A fire engulfed the first building, then ignited a rolling series of explosions that swept through the too-close-set red brick shops like wind. Huang was knocked down by the first blast, got back to her feet, and ran outside, joining a rush of co-workers scrambling toward the hillside behind the factory. As the fire gathered fuel, flames shot skyward, sending shattered glass and bricks hundreds of feet. Building by building, the factory crumpled.
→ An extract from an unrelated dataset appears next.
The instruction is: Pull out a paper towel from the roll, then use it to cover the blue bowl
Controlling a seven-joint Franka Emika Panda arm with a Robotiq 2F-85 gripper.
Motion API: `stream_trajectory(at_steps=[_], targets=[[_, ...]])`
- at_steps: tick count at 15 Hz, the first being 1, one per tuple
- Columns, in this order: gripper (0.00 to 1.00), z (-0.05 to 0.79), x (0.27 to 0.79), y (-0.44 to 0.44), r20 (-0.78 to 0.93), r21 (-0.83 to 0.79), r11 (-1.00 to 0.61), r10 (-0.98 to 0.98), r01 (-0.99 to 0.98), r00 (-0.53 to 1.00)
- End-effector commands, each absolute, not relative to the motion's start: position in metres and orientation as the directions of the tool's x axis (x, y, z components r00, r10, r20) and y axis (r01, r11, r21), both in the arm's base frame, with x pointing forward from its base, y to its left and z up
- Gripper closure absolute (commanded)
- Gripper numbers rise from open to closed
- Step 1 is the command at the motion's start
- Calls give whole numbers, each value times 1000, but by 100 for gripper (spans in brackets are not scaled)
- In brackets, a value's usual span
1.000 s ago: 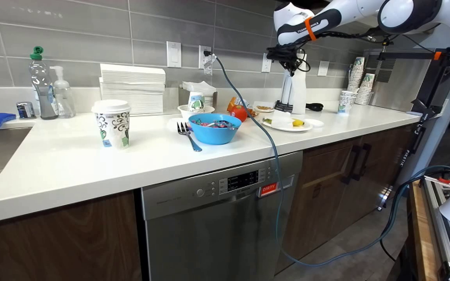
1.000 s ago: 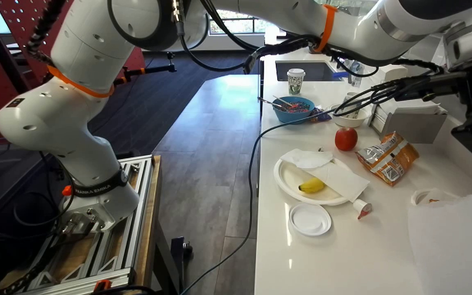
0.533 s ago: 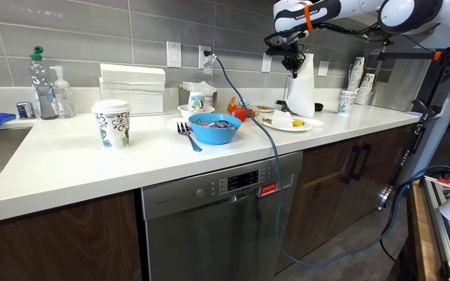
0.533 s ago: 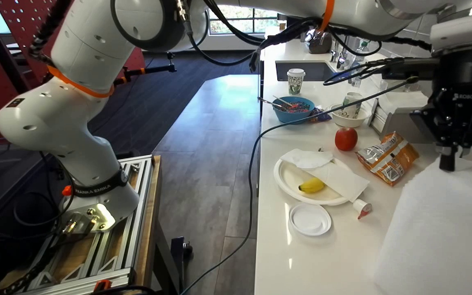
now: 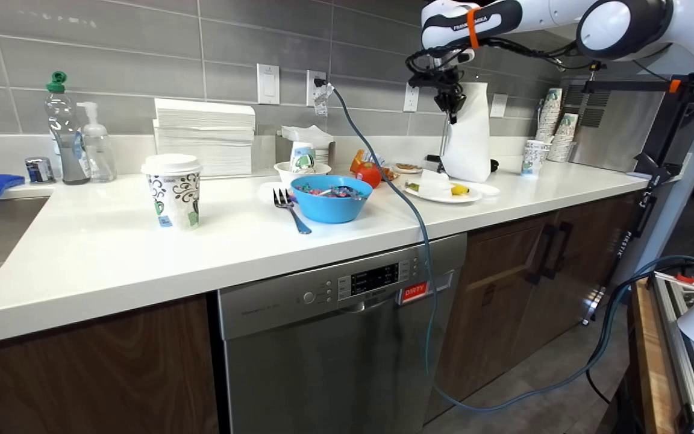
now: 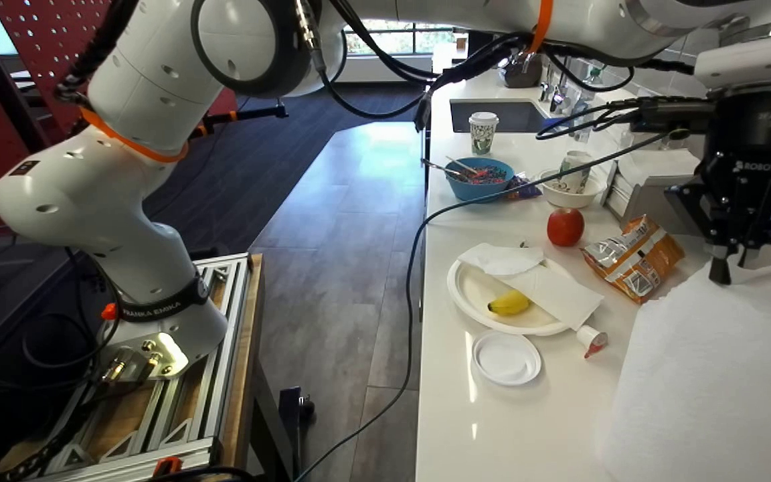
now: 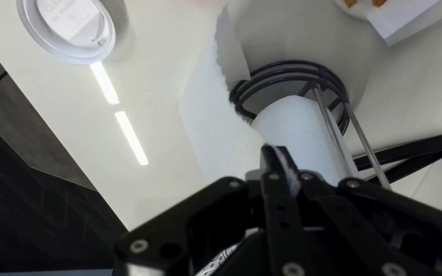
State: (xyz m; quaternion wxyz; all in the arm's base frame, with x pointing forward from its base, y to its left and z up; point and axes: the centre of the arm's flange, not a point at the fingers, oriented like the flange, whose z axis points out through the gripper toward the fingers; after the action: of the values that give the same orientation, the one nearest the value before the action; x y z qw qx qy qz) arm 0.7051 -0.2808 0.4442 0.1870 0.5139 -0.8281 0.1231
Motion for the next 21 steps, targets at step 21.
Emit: stream_trajectory(at_steps=[21], targets=[[100, 380, 725, -306, 487, -54, 402, -788, -914, -376]])
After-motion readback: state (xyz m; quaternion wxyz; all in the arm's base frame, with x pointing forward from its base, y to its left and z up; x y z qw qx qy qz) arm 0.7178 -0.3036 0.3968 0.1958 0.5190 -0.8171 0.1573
This is all perfectly preventable, as the article notes when it explores the details of both Chinese workplace safety law and the specific conditions inside the factory. But with all the problems in goods coming from China, the fireworks industry has not appeared on the radar of national or international groups who care about these issues. There’s only so much those who are committed can do if more people don’t join them and demand safe products.

Of course the United States could do something about this. It could say that it will not accept fireworks made from factories that do not have a proven safety record. It won’t do that because of course the geopolitics with China are far, far more complicated than the working conditions of a single industry or the working conditions of all industries. But it’s worth noting that shrugging our shoulders over this while we ooh and ah on Independence Day is not an acceptable response. On the other hand, to its credit, the Chinese government actually did something after this, jailing the factory manager and closing all the unsafe factories. This has actually led to a potential fireworks shortage. But the mangled workers are pretty much left out to dry for the rest of their lives because the government won’t pay for any surgeries that aren’t necessary to save their lives.